The exported SavedModel should be able to be converted to a web model by the latest tensorflowjs-converter (tfjs version 1.4.0, currently) using the following script (run from within the SavedModel folder):

tensorflowjs_converter \
        --input_format=tf_saved_model \
        --output_format=tfjs_graph_model \
        --signature_name=serving_default \
        --saved_model_tags=serve \
        ./ \
        ./web_model

You should now have a model.json file and one or more binary files (i.e. group1-shard1of1.bin)

another brief aside:

Unity ML Agents uses Tensorboard to monitor training progress.

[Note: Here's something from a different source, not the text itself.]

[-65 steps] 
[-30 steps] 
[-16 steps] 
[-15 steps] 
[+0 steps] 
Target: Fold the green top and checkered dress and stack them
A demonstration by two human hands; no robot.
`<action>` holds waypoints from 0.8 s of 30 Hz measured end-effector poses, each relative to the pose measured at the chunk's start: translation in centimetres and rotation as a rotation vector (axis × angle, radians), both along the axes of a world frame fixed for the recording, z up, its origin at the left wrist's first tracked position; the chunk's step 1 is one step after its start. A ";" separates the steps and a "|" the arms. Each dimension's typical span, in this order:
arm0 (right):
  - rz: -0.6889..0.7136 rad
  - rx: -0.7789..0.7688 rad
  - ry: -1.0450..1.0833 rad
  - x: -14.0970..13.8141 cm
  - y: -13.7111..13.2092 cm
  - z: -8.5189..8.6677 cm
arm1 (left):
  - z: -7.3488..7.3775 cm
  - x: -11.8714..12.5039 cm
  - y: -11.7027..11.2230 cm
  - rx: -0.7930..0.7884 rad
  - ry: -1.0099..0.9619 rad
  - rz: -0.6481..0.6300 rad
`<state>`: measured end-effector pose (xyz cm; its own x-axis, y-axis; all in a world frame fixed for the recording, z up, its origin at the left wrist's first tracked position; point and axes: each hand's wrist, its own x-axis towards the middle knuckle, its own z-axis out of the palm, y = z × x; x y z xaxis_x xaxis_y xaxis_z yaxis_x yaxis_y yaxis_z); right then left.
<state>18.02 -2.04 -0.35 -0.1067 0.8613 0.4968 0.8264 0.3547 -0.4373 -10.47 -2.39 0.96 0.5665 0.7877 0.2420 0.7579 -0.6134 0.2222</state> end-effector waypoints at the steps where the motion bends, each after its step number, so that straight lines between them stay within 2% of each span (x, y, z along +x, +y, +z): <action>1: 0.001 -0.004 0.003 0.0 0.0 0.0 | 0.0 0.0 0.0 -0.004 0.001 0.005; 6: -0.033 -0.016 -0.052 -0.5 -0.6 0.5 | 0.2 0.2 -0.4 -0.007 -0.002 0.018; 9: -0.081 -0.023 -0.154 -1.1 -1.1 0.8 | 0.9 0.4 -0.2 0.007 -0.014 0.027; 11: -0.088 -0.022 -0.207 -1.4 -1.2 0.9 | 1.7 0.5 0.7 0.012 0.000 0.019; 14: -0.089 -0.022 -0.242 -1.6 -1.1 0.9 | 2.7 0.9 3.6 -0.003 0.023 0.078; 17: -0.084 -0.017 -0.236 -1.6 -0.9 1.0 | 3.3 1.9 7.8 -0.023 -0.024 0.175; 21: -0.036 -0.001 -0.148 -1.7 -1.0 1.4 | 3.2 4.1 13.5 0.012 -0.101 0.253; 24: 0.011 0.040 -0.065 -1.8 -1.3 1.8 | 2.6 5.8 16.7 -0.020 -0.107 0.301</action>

Tensorboard has a ‘graphs’ tab which shows a visual representation of all of the inputs and outputs to each node of a graph model. This was somewhat helpful for starting to understand which nodes were necessary to attach as inputs and outputs for a SavedModel. It looks like this:

Tensorboard graph diagram.

This graph is not exported by default, but this functionality be added to the Unity codebase. An object called tf.summary.FileWriter is responsible for outputting the summaries. This object is located inside the ml-agents/mlagents/trainers/trainer.py. Inside of this file, a function called write_tensorboard_text calls this object and outputs the training summaries to file, to be read by Tensorboard. To include the graph output to this training summary, alter the write_tensorboard_text function to include the following:

self.summary_writer.add_summary(s, self.get_step)

ADD THE FOLLOWING:

self.summary_writer.add_graph( self.policy.graph, global_step=None, graph_def=None )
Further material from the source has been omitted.